→ **What the task asks**:
In the entries below, filter for the word "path" and copy every matching line.

→ **Data to process**:
■ ■ ■
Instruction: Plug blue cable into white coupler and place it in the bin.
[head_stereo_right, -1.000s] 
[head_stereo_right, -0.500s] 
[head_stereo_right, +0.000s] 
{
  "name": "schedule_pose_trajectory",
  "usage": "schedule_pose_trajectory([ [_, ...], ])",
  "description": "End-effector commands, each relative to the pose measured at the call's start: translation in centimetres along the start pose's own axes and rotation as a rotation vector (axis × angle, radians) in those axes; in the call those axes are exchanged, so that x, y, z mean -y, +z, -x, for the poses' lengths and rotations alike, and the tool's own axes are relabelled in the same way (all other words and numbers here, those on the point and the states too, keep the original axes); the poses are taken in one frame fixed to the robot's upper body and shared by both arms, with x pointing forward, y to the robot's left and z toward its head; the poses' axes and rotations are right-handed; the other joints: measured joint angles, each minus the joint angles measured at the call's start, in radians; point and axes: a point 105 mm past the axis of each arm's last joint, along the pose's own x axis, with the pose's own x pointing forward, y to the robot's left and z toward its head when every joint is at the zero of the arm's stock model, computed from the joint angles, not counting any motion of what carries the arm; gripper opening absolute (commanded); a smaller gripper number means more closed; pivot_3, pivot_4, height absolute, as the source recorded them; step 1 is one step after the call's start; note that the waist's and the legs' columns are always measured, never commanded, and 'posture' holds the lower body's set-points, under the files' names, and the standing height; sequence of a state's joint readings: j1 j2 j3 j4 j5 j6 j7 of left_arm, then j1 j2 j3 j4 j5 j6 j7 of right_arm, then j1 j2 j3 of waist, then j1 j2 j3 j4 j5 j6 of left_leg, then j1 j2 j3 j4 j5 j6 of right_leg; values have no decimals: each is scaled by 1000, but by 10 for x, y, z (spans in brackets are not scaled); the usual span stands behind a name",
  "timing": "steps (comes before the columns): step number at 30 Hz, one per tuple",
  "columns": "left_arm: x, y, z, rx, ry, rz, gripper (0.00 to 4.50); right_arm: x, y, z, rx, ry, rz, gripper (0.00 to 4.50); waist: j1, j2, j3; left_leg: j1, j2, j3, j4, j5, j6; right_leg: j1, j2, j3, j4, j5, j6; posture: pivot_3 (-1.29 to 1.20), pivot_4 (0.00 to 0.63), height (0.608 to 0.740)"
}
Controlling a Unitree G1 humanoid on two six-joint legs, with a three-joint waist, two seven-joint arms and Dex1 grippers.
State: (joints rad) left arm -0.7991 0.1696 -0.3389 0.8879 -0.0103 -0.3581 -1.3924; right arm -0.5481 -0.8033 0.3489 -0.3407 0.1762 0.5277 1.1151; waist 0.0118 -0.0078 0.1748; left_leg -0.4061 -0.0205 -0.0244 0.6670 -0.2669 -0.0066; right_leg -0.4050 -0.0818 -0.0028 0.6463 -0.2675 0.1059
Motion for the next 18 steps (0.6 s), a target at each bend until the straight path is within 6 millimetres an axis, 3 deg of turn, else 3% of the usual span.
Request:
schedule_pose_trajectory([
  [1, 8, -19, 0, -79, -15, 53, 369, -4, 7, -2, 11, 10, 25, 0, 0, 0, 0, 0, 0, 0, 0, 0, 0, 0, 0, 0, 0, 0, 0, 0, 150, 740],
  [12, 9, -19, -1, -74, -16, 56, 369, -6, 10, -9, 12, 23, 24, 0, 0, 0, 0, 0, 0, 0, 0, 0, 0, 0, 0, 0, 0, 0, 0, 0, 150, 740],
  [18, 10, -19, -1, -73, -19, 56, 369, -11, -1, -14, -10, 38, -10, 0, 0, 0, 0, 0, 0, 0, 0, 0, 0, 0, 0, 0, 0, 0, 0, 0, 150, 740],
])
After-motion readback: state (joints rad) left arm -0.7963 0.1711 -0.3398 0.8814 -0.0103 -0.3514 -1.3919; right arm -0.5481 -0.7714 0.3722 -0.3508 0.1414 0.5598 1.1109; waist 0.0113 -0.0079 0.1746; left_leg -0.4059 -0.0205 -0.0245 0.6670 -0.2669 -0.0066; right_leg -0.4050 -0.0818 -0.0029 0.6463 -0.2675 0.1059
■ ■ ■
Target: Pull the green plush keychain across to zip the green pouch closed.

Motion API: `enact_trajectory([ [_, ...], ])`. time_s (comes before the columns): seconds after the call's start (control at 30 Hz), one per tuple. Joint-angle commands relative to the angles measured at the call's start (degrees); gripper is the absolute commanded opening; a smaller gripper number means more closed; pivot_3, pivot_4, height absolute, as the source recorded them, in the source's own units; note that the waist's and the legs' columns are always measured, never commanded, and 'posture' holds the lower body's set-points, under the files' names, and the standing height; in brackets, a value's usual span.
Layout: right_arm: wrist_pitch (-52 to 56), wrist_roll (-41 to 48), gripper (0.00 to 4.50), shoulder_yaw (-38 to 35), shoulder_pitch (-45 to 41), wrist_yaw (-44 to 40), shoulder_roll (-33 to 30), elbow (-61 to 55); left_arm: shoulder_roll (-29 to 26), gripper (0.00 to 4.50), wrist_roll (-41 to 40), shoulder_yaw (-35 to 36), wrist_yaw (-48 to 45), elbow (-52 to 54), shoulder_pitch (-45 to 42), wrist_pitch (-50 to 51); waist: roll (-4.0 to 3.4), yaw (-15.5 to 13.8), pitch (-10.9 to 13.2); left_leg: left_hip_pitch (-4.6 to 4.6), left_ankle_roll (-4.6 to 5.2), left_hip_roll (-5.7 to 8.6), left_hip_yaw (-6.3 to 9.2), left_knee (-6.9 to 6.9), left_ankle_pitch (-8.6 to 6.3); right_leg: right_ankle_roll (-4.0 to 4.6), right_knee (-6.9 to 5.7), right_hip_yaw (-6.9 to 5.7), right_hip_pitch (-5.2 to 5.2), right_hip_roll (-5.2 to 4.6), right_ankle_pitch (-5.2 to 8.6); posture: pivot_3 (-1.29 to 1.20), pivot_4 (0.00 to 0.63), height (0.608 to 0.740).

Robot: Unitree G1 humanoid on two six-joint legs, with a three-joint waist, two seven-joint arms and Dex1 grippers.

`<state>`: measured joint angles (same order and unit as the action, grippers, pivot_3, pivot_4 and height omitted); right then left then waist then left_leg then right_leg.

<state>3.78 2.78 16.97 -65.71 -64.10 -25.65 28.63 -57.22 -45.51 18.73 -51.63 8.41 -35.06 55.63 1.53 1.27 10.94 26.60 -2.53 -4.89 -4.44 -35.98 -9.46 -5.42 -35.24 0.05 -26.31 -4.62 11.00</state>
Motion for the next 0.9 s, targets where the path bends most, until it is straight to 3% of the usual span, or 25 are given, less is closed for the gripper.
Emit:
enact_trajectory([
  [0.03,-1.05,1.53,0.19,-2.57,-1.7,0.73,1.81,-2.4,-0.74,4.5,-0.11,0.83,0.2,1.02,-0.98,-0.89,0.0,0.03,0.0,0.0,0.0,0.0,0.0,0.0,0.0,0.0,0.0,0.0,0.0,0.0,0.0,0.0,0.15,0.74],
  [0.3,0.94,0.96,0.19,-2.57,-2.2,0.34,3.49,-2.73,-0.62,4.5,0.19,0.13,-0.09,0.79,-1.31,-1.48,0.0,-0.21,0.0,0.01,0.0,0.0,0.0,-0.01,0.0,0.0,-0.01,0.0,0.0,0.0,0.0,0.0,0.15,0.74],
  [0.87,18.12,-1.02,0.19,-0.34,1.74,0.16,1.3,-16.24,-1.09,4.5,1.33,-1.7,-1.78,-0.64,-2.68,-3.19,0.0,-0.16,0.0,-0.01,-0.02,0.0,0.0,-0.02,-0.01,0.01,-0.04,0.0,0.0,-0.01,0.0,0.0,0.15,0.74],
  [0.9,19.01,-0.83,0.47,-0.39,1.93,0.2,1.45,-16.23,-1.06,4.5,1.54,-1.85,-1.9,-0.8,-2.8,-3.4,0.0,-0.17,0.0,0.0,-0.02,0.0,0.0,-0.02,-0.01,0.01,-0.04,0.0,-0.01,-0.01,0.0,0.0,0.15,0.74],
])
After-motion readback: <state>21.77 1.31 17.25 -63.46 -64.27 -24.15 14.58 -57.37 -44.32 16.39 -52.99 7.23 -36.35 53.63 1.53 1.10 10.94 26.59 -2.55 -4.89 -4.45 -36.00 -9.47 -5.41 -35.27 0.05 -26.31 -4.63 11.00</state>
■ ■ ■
→ **Result for this exercise**:
Motion for the next 18 steps (0.6 s), a target at each bend until the straight path is within 6 millimetres an axis, 3 deg of turn, else 3% of the usual span.
Motion for the next 0.9 s, targets where the path bends most, until it is straight to 3% of the usual span, or 25 are given, less is closed for the gripper.

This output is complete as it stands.